Jakarta (ANTARA) - Energi menjadi isu krusial lantaran Pemerintah saat ini tengah gencar-gencarnya mempercepat upaya transisi energi, misalnya dengan pengembangan energi baru terbarukan (EBT) dan menurunkan penggunaan pembangkit listrik tenaga uap (PLTU) batu bara.
Pemerintah memang berkomitmen untuk menurunkan emisi gas rumah kaca (GRK) di sektor energi sebesar 358 juta ton CO2 atau 12,5 persen dengan kemampuan sendiri atau 446 juta ton CO2 atau 15,5 persen dengan bantuan internasional pada 2030 sesuai dokumen National Determined Contribution (NDC).
Selain itu, pemerintah juga menargetkan emisi nol bersih (net zero emission/NZE) pada 2060 atau bahkan lebih cepat.
Pemerintah pun mendorong pemanfaatan EBT untuk mencapai target-target tersebut.

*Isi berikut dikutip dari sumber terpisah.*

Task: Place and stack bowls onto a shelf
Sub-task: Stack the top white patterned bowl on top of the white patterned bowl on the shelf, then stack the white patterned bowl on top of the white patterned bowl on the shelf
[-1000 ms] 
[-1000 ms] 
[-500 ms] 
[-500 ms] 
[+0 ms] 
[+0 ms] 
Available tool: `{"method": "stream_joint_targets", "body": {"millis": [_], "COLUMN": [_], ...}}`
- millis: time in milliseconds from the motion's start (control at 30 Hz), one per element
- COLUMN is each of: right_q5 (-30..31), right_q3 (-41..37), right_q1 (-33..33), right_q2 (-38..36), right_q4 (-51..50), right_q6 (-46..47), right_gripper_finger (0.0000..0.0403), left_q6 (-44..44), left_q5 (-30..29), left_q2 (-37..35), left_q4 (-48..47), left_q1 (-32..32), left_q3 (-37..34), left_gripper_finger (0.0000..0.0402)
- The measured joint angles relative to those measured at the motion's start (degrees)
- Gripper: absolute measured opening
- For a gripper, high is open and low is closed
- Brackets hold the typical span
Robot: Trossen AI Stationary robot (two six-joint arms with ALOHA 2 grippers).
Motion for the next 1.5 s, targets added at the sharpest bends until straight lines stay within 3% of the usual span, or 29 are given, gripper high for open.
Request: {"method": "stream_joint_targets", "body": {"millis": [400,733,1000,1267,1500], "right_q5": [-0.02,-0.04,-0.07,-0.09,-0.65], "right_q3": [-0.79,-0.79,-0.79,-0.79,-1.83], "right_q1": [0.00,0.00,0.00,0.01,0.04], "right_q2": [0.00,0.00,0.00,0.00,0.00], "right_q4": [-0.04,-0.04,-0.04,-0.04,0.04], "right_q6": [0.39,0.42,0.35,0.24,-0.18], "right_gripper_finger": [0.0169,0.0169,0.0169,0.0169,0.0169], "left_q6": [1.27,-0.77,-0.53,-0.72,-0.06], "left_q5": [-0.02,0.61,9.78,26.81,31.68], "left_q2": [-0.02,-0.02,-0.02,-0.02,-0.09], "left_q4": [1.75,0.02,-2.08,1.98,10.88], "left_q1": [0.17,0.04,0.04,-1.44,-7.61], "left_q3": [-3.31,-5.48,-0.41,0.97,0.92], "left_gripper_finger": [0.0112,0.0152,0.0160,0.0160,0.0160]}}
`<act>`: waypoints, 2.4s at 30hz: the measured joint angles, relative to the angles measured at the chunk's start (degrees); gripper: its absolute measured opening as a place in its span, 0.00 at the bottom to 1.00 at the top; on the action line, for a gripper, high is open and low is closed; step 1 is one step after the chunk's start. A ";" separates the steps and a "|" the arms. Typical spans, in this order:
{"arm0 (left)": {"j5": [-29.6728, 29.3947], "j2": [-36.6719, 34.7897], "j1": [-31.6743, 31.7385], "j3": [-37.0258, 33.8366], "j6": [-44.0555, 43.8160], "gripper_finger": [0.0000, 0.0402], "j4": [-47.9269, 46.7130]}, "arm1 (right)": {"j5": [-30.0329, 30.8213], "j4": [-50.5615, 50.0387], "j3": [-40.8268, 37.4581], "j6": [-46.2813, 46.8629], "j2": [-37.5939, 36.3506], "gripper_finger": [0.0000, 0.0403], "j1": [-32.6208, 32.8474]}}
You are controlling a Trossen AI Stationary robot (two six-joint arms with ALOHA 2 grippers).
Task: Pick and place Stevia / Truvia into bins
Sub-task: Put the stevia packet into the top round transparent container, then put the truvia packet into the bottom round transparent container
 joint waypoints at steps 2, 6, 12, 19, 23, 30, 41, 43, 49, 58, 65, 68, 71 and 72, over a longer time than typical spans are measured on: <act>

Indonesia sendiri memiliki potensi energi yang besar untuk pemanfaatan EBT dari energi surya, hidro, bioenergi, bayu, panas Bumi, hingga laut.
Dalam gelaran Konferensi Tingkat Tinggi Iklim Perserikatan Bangsa-Bangsa (Conference of the Parties/COP-28) di Dubai, Uni Emirat Arab (UEA) baru-baru ini, Presiden Joko Widodo juga menegaskan komitmen Indonesia untuk mencapai target tersebut.
Kendati demikian, Indonesia membutuhkan investasi lebih dari 1 triliun dolar AS untuk mewujudkan NZE pada 2060.
Oleh karena itu, Indonesia mengundang kolaborasi dari mitra bilateral, investasi swasta, dukungan filantropi, dan dukungan negara-negara sahabat.
Partisipasi BUMN yang bergerak di bidang energi pada COP-28, yakni PT Pertamina (Persero) dan PT PLN (Persero) juga diharapkan dapat mendukung target NZE melalui penandatanganan nota kesepahaman (MoU) dengan beberapa perusahaan global.
Jika ditarik ke belakang, upaya transisi energi juga sangat relevan dengan kejadian memburuknya situasi udara di DKI Jakarta sekitar Agustus 2023.
Banyak pihak saat itu mendorong Pemerintah mengembangkan infrastruktur transportasi sumber energi terbarukan seperti kendaraan listrik (electric vehicle/EV) maupun penerapan biodiesel dan biofuel di kereta api, bus, dan moda transportasi umum lainnya.
Isu energi
Isu energi juga menjadi perhatian dalam visi-misi maupun program kerja tiga pasangan calon presiden dan calon wakil presiden peserta Pemilu Presiden (Pilpres) 2024.
Pasangan nomor urut 1, Anies Baswedan-Muhaimin Iskandar, mengusung topik ketahanan energi menjadi beberapa poin, di antaranya melaksanakan program "Indonesia Menuju EBT" melalui diversifikasi energi, termasuk bioenergi, panas Bumi, air terjun, angin, hidrogen, dan tenaga surya dengan dukungan Pemerintah dari sisi pembiayaan maupun pemetaan potensi serta dengan memaksimalkan transfer teknologi.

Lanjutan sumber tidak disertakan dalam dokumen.